Lalu apakah TGB salah dengan ucapannya? TGB tidak salah dengan ucapannya itu. Tapi TGB kurang bijak dalam mengambil sikap. TGB telah meluluh lantakkan harapan yang besar terhadapnya. Bagaikan luluh lantaknya harapan seorang murid pada guru, harapan seorang anak pada ayah dan harapan seorang rakyat pada pemimpinnya. Sebaiknya TGB tidak mengucapkan hal itu dalam situasi saat ini. Mungkin akan lebih baik TGB diam dan mengeluarkan senyum ketika dipancing untuk hal dukung mendukung.

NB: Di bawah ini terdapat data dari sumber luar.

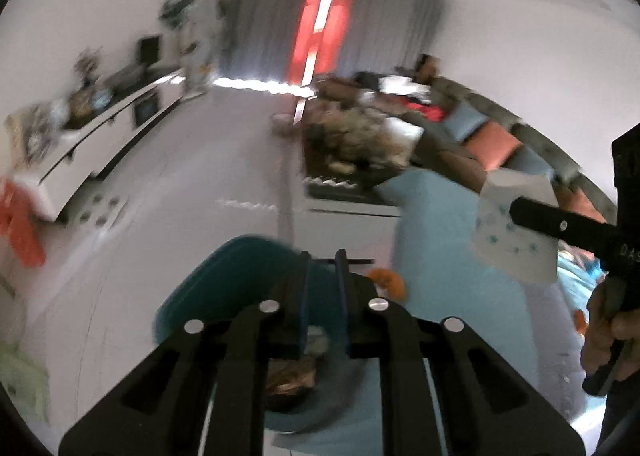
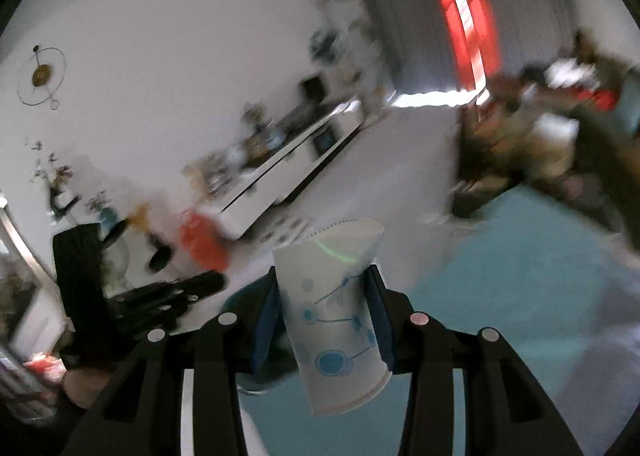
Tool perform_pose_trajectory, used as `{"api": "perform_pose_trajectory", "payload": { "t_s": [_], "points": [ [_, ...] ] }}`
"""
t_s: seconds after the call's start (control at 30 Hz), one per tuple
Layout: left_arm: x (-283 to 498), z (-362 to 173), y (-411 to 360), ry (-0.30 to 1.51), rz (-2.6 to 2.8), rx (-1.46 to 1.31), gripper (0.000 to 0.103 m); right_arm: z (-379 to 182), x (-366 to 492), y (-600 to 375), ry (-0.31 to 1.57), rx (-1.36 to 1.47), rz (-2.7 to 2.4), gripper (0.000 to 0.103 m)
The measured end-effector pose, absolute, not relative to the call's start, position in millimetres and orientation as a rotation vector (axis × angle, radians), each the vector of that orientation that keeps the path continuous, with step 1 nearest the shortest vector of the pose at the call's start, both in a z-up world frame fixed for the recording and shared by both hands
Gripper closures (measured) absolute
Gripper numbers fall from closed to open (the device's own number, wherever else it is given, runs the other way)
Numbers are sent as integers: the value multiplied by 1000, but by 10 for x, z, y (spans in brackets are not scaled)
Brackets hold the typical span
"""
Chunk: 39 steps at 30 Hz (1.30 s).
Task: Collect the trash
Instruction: 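Carry the orange peel and paper cup over the teal bin, then open both tools to drop the peel and cup into the bin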
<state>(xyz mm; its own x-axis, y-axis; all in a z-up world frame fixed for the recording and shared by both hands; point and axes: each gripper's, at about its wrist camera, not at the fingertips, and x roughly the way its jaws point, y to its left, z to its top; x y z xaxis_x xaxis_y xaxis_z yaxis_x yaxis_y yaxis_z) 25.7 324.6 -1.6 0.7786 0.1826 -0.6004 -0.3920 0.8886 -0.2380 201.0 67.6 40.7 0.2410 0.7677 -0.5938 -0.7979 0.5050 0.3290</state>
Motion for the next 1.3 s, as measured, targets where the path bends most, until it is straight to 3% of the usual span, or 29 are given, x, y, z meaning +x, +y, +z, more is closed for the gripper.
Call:
{"api": "perform_pose_trajectory", "payload": {
  "t_s": [0.3,0.7,0.8,0.87,0.93,1.0,1.03,1.07,1.13,1.3],
  "points": [
    [67,-409,3632,651,344,-444,93,-31,2193,1078,945,-42,1090,63],
    [441,-759,3561,787,350,-400,92,-378,1907,1811,1067,-176,1162,62],
    [500,-910,3601,828,368,-393,79,-483,1892,1906,1110,-194,1152,61],
    [530,-990,3614,844,370,-399,63,-566,1893,1957,1138,-208,1136,61],
    [544,-1065,3639,853,377,-398,59,-636,1868,1987,1158,-214,1126,60],
    [564,-1125,3665,862,387,-400,52,-679,1871,2000,1170,-212,1117,52],
    [573,-1150,3664,864,393,-394,43,-694,1879,2008,1169,-212,1109,45],
    [583,-1170,3678,869,398,-398,30,-689,1887,1996,1159,-214,1092,45],
    [582,-1177,3663,869,410,-395,15,-681,1891,1995,1161,-206,1091,42],
    [517,-1036,3675,828,424,-386,11,-467,1921,1830,1086,-171,1094,41]
  ]
}}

Akibat pernyataan TGB ini muncul berbagai sumpah serapah sebagai bentuk kekesalan. Terjadi hujat dan pembulian, bahkan berbagai jejak kurang baik TGB muncul di media sosial. Kebaikan dan keunggulan TGB yang selama ini didengungkan sirna seakan tanpa bekas. Tidak lagi sebagai hafiz dan sebagai ulamanya yang disebut, tapi dia pernah poligami dan keterkaitannya dengan dugaan ada korupsi yang tengah diusut KPK. Sebaliknya dipihak lain terjadi euforia kemenangan. Prestasi TGB sebagai Gubernur NTB dua periode disebut punya peran untuk kemenangan Jokowi pada 2019.
Siapakah yang salah? Tidak ada yang salah. TGB tidak salah, tapi kurang bijak dalam bersikap. Rakyat yang sebelumnya memujanya dan kini menghujatnya juga tidak salah, tapi kurang cermat dalam menilai.